Patient Safety Initiatives

Current Projects


AHRQ Patient Safety and Quality

The aim of this project is to conduct large scale beta testing of the AHRQ Medical Office Survey on Patient Safety (SOPS), which was designed to assess the safety culture of primary and specialty care settings. The Oregon Rural Practice-based Research Network (ORPRN) has developed a consortium of 14 practice-based research networks (PBRN) with practices located in 18 states in the U.S. to conduct the SOPS with a combined strength of 300 clinics and their providers and staff. The consortium assembled for this study offers 1,311 primary care practices in 18 states representing a wide range of practice characteristics. Expected outcomes of this test include developing a comparative benchmarking database for future users of the SOPS, and understanding the barriers encountered in completing the survey and clinic perceptions of the value of the survey data for their quality improvement initiatives.

CCPC will:

  • Provide data on network characteristics
  • Recruit 25 practices
  • Orient practices to SOPS survey
  • Administer surveys to all staff in the recruited practices
  • Administer follow-up survey on ease of completion and usefulness of SOPS
  • Participate in multi-PBRN coordination of project.

 

Past Projects


MEADERS: Medication Errors and Adverse Drug Event Reporting System For Ambulatory Care

CCPC recruited nine ProHealth Physicians practice sites to participate in a national Medication Errors and Adverse Drug Event Reporting System for Ambulatory Care (MEADERS) pilot. The pilot was sponsored by the national Agency for Healthcare Research and Quality (AHRQ) and Indiana University to test a user-friendly primary care medication event reporting system that can be used for quality improvement at the practice level and for adverse drug event surveillance at the national level by contributing data to the FDA’s MedWatch program. Practices were asked to complete a simple, secure online event form to report medication errors or adverse drug events as they occur for a period of 10 weeks. When a clinician or staff member completed a medication error or adverse event report, he or she had the option of sending the report to the FDA’s MedWatch database. At the conclusion of the pilot period, providers and their office managers were also asked to complete a survey regarding their experiences using the MEADERS program.

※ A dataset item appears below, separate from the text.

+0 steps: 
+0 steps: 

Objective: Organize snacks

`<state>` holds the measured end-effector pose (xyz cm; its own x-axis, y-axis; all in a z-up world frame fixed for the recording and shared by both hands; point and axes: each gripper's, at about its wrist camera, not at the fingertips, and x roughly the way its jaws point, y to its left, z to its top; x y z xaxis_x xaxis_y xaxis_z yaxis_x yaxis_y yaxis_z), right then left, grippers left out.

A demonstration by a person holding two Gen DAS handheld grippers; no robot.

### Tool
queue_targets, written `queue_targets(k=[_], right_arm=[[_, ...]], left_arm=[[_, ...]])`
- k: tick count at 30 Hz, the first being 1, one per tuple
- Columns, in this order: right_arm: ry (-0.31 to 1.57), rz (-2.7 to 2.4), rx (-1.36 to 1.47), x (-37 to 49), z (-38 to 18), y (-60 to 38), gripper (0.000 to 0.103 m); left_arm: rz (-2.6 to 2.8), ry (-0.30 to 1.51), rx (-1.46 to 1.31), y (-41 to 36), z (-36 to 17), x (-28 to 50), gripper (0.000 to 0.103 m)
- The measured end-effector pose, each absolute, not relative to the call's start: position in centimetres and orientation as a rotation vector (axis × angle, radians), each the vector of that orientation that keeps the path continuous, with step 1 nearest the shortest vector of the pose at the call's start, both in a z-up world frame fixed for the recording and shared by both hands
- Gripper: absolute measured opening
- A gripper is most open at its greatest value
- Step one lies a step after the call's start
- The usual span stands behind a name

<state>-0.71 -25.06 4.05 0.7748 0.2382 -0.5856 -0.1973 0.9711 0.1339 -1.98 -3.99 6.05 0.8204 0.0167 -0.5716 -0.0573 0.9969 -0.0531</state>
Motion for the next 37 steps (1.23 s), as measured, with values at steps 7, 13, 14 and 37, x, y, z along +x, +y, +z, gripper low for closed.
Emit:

Medication Errors in Family Medicine Practice

Office processes are significant sources of medication errors in primary care settings. The research team quantitatively described medication transaction activity in family medicine practices to determine the rate of medication related errors, and the process associated with medication error. The primary outcome measure was medication related errors categorized according to the International Taxonomy of Errors in Primary Care.

Three family practice offices (14 physicians, 18 staff) recorded interactions concerning medications during a two hour period on two different days. Each person handling a medication transaction documented their involvement and flagged potential errors. A study coordinator abstracted additional information from the patient charts. Two principal investigators reviewed each transaction to determine if the transaction involved an error.

Results: Practice staff recorded 247 medication transactions including 98 for office visits, 70 patient refill requests, 34 pharmacy refill requests, 16 non-visit patient questions, 13 initiated by laboratory results, 7 pharmacy benefit issues, and 9 other. Gap analysis identified 31 documentation errors during patient encounters and 35 documentation errors occurring during post-visit contacts. Transaction logs identified 18 errors discovered at subsequent post visit contact initiated by prior error. Errors flagged on 84 (34%) of the transactions included: 59 not listed on the chronic medication sheet, 7 not listed in chart, 6 wrong dose prescribed, 5 incorrectly written, 3 for failure to implement medication across care settings, 1 contraindicated medication, 1 wrong patient chart, and 2 other. Of the transactions, 31 involved a new chronic medication (74.2% error), 135 existing chronic medications (37% error), and 80 acute episodic medication (13.8% error). Two or more medications were involved in 66 transactions (45.5% error). The 18 non documentation errors all involved additional workflow: visits, phone calls, faxes to rectify the discovered errors.